Mobil

NOMOFOBİ NEDİR ?

Telefonunuzun şarjının bitmesinden korktunuz mu hiç ? İnternet paketinizin bitmesinden veya telefonunuzun çekmemesinden ?

Herhangi biri sizi korkuttuysa siz de bir Nomofobisiniz. No Mobile Phobia kelimelerinin kısaltması olan Nomofobi telefonunuzdan uzak kaldığınızda içinizde oluşan huzursuzluğun adıdır. Yüzlerce soru geçebilir aklınızdan. Evdekiler beni aramış olabilir mi? Kız / Erkek arkadaşım aramışsa ve ulaşamamışsa? Son yaptığım paylaşımı kimler gördü acaba ? Paylaşımıma yorum yazdıysalar? Sosyal medyamda müdahale etmem gereken bir durum var mı? … Gider de gider.

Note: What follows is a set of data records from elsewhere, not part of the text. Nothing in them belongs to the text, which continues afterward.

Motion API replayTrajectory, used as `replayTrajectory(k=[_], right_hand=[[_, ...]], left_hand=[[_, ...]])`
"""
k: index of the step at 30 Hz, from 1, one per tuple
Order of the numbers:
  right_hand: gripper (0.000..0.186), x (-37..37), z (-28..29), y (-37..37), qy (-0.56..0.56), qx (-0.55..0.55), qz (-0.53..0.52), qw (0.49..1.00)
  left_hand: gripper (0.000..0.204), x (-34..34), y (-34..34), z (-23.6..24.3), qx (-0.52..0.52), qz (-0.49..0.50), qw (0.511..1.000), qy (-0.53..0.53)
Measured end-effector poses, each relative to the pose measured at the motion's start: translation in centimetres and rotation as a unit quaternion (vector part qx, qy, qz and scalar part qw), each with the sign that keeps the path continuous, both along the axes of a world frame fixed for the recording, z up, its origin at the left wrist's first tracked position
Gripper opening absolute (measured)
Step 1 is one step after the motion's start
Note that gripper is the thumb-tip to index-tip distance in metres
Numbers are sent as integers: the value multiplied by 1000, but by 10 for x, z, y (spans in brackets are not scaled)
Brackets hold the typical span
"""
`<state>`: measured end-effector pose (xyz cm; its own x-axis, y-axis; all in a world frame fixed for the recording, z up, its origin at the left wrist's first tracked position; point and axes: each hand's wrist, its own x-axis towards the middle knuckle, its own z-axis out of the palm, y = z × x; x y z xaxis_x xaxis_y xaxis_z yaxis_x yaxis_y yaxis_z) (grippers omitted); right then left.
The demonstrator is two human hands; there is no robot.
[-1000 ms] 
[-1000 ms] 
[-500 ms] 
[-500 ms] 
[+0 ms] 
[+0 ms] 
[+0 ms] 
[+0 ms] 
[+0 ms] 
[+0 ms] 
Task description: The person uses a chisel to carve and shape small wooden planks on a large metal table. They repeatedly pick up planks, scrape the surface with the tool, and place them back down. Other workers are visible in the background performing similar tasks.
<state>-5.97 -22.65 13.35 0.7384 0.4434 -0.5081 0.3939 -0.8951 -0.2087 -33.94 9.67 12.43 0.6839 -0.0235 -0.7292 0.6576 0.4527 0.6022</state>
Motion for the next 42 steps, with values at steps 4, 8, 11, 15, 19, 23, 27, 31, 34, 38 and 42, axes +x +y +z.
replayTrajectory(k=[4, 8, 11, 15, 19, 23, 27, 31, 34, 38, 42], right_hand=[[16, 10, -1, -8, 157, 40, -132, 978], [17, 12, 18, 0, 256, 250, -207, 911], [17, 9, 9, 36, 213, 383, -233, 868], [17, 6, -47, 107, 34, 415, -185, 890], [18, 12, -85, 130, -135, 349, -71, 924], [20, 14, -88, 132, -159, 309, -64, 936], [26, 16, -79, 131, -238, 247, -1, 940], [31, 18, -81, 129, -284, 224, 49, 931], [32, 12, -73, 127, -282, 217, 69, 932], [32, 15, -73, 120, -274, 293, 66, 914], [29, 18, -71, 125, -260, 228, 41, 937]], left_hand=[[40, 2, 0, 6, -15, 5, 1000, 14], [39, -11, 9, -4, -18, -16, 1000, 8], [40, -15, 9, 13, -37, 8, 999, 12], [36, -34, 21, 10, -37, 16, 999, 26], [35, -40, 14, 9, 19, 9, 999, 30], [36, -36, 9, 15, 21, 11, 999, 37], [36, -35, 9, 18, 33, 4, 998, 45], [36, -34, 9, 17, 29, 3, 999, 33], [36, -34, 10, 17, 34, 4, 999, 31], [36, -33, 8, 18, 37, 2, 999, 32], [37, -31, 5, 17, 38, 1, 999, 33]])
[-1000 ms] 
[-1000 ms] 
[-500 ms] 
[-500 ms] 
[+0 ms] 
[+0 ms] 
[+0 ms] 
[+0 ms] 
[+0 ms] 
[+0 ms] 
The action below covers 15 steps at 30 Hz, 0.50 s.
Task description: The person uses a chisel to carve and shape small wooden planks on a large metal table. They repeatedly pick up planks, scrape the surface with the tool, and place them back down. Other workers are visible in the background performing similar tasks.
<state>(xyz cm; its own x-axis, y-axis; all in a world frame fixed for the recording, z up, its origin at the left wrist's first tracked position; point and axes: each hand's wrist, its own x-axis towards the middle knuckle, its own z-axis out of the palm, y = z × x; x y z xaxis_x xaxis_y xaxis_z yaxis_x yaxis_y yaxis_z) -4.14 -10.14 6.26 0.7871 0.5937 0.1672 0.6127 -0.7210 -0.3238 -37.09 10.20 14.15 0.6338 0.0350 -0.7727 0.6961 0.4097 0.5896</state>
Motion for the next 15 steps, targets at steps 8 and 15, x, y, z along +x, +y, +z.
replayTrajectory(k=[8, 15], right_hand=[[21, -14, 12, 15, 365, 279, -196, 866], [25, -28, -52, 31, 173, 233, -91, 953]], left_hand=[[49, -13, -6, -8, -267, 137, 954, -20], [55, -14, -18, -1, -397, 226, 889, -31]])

İngiltere’de yapılan bir araştırmaya göre telefon kullanıcılarının %53 ü Nomofobi ile karşı karşıya. Telefonların daha çok işlemi bir arada yapabilmesiyle artmaya devam eden Nomofobi gelecekte bizleri mobil cihazlara bağımlı hale getirebilir.

Ankara Analitik Araştırma Merkezi tarafından yapılan araştırma kapsamında, 33 ülkede 53 bin 150 katılımcıya uygulanan anket ile Bilgi Teknolojileri ve İletişim Kurumu (BTK) başta olmak üzere çeşitli kurumların 2017-2018 yıllarına ilişkin yayınladığı raporlar değerlendirilerek rapor hazırlandı.

Rapora göre 2017 yılı son çeyreği verilerine göre, mobil abonelerin ayda ortalama 442 dakika telefonla konuştuğu tespit edildi. Bu rakam günde minimum 14 dk telefon ile konuşulduğu anlamına gelmektedir.

Türkiye’de mobil kullanıcıların yüzde 78’i gün içinde çalmasa bile telefonunu kontrol etme ihtiyacı hissediyor. Bu oran, Norveç’te yüzde 64, İspanya’da yüzde 52, Hollanda’da yüzde 47, İtalya’da yüzde 42, Almanya’da yüzde 38 seviyesinde.

Geceleri, “acaba arayan oldu mu?”, “mesaj geldi mi?” düşüncesiyle telefonunu kontrol edenlerin oranı ise Türkiye’de yüzde 85. Avrupa ülkeleri ortalamasında bu oran yüzde 48’e düşüyor.
Kaynak Yeniçağ: Telefonda Avrupayı ikiye katladık

Türkiye’de, cep telefonu kullanıcılarının yüzde 28’i uyanır uyanmaz başka hiçbir şey yapmadan, yüzde 61’i de uyandıktan sonraki ilk 5 dakika içinde telefonlarını kontrol ediyor. Kullanıcıların yüzde 23’ü gece yatmadan hemen önce, yüzde 52’si ise yatmadan önceki 5 dakika içinde telefonuna bakma gereği duyuyor.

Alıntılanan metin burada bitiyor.